抱いていた時もこの音は聞こえていたはずだが、アディムは相当に気を使い身体を横にすると、クルスの汗で頬と額にはりついた髪をそっとかきあげてやった。
愛していると何度も口走った。会ったばかりの子に何をと自分でも思ったが他に何も言う言葉が見つからなかった。他の誰を抱いても今までそんな言葉を使ったことはなかった。
あーぁ自分はたった一目で恋に狂った男になってしまった、とアディムは溜息をついた。
愛していると何度も言って、腰を振ってクルスのなかを自分のものでいっぱいにして満たして溢れ出させても、同じ言葉が返ってくることはなかった。

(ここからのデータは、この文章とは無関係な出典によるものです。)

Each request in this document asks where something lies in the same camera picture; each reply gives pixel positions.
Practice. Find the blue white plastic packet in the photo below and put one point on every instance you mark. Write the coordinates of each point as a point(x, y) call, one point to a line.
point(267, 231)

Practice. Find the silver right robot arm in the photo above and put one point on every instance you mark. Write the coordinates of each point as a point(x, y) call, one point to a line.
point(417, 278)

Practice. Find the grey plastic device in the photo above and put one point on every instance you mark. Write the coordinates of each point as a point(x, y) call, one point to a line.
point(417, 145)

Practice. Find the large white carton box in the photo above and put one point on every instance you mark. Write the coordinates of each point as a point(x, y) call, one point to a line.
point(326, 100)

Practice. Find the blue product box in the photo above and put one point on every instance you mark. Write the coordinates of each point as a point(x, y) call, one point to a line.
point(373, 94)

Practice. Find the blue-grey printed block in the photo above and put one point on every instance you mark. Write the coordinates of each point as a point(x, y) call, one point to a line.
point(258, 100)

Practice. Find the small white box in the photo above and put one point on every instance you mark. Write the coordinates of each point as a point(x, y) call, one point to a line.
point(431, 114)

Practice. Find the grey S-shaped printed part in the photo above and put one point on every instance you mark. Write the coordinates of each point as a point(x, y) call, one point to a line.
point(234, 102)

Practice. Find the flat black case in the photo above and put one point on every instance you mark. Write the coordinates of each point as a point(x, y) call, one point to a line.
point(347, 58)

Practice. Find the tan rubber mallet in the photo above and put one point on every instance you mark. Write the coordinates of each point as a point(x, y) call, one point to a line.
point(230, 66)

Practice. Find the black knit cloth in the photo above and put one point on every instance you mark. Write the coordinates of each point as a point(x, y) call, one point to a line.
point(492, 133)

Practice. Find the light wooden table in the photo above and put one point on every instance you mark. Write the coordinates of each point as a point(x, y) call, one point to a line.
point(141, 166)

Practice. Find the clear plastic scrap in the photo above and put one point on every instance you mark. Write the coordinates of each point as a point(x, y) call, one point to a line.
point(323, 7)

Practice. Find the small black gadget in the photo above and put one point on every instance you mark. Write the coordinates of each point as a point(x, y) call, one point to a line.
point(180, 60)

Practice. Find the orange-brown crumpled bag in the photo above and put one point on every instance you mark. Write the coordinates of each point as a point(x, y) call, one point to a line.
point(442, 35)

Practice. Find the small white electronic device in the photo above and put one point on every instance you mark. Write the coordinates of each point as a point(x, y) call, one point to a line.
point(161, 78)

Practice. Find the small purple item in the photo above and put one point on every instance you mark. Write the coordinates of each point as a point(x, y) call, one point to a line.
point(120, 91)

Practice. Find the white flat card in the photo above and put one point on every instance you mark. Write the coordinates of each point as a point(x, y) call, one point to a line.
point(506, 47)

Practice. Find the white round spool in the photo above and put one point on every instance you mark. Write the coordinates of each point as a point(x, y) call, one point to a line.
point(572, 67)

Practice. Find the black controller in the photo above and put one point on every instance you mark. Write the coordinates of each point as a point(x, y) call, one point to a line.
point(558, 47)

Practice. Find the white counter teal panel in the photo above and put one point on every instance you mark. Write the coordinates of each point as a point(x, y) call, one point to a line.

ただ、アディム、気持ちが良い、もっとアディムでいっぱいにして、僕をもっと好きになって。もっともっとと求められても愛しているとは言われなかった。
アディムはにじり寄り、起こさぬようにクルスの髪をそっと撫でた。
恐ろしい事にアディムの雄は竜の肝のせいで吐き出す物がすっかりなくなってもまだ硬く、自身の腹の肉に埋もれるほど痛いほど反り返っていた。
苦しい。せつない。愛おしい。悲しい。恥ずかしい。
しかしアディムは幸せだった。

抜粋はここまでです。